> Collected data
....
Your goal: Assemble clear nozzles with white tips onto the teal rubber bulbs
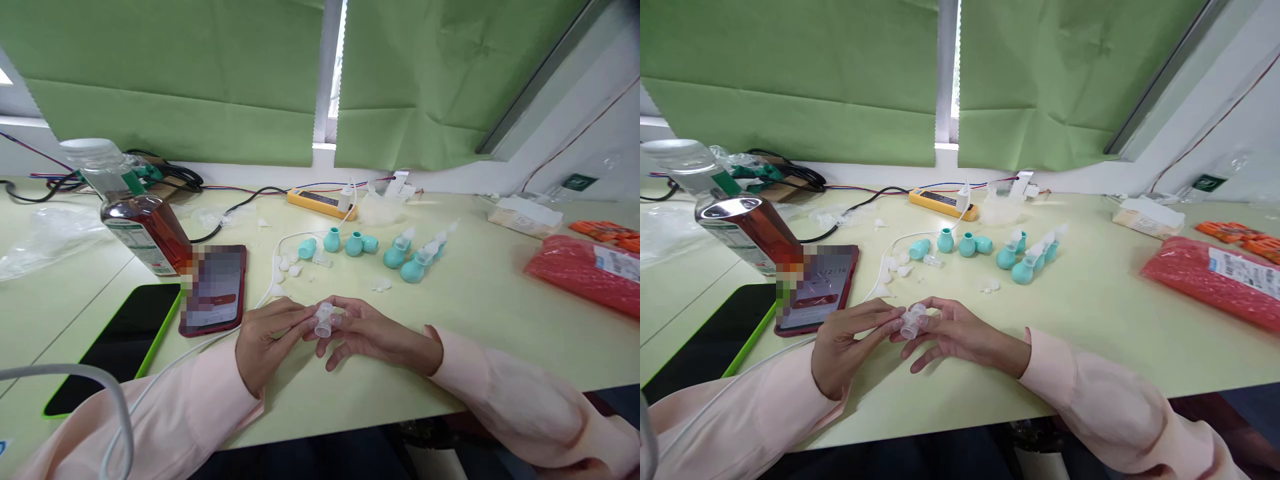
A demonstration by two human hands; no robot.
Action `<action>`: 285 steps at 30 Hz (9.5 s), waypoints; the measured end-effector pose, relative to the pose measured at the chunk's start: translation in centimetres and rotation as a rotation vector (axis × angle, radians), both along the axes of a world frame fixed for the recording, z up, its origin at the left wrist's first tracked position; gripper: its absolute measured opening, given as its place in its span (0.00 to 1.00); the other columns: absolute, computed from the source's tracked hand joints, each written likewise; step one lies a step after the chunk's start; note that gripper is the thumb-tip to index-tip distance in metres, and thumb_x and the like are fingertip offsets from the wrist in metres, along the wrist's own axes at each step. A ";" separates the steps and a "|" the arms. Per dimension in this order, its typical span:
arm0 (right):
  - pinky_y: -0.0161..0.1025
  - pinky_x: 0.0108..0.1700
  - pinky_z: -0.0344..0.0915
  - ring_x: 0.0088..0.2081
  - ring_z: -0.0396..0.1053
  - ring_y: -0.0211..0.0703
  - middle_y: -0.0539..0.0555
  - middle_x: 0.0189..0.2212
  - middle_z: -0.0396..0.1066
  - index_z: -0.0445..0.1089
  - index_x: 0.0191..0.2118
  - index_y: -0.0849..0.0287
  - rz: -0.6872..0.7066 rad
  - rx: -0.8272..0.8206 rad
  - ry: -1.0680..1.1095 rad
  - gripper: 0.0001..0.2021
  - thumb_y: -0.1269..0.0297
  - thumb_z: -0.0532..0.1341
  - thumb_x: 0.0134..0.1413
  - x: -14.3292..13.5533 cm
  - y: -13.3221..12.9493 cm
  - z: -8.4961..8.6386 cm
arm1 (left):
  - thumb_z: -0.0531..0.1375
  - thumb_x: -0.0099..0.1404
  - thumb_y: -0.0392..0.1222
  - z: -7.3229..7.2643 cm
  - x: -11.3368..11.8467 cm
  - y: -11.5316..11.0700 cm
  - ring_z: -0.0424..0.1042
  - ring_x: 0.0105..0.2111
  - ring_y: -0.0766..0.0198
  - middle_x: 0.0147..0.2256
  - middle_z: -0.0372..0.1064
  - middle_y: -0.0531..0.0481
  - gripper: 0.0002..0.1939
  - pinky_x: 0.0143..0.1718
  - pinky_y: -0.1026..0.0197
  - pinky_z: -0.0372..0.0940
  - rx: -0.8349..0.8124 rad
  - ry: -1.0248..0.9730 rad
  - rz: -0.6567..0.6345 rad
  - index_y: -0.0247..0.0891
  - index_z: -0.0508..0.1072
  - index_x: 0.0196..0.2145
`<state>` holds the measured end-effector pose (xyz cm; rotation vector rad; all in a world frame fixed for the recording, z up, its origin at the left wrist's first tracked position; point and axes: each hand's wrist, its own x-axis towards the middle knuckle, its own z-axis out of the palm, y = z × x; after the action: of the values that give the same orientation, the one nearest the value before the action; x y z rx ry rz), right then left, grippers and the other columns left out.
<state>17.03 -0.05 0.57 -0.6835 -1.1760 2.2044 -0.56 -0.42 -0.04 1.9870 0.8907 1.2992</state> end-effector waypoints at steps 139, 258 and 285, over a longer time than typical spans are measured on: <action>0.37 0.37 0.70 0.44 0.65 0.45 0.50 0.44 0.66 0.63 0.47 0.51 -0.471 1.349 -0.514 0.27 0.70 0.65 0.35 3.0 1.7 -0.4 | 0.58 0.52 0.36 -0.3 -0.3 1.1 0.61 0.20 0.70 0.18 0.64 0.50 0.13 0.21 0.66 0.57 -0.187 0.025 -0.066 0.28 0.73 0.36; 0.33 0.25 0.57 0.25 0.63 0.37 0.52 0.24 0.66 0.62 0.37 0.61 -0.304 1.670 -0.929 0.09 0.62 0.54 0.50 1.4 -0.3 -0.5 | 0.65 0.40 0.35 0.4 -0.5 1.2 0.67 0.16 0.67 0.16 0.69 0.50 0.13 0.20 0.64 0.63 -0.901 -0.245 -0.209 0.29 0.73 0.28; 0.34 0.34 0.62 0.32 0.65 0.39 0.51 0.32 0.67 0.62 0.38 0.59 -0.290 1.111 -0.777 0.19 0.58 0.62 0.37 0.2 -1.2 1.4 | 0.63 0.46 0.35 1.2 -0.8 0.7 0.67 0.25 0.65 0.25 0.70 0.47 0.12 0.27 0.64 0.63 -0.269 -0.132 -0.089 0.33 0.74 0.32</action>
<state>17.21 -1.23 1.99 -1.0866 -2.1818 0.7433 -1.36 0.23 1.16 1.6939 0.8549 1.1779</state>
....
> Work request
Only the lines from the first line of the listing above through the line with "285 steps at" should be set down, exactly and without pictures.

> Result for this task
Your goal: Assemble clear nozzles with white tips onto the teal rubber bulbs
A demonstration by two human hands; no robot.
Action `<action>`: 285 steps at 30 Hz (9.5 s), waypoints; the measured end-effector pose, relative to the pose measured at the chunk's start: translation in centimetres and rotation as a rotation vector (axis × angle, radians), both along the axes of a world frame fixed for the recording, z up, its origin at the left wrist's first tracked position; gripper: its absolute measured opening, given as its place in its span (0.00 to 1.00); the other columns: absolute, computed from the source's tracked hand joints, each written likewise; step one lies a step after the chunk's start; note that gripper is the thumb-tip to index-tip distance in metres, and thumb_x and the like are fingertip offsets from the wrist in metres, along the wrist's own axes at each step. A ";" separates the steps and a "|" the arms. Per dimension in this order, its typical span:

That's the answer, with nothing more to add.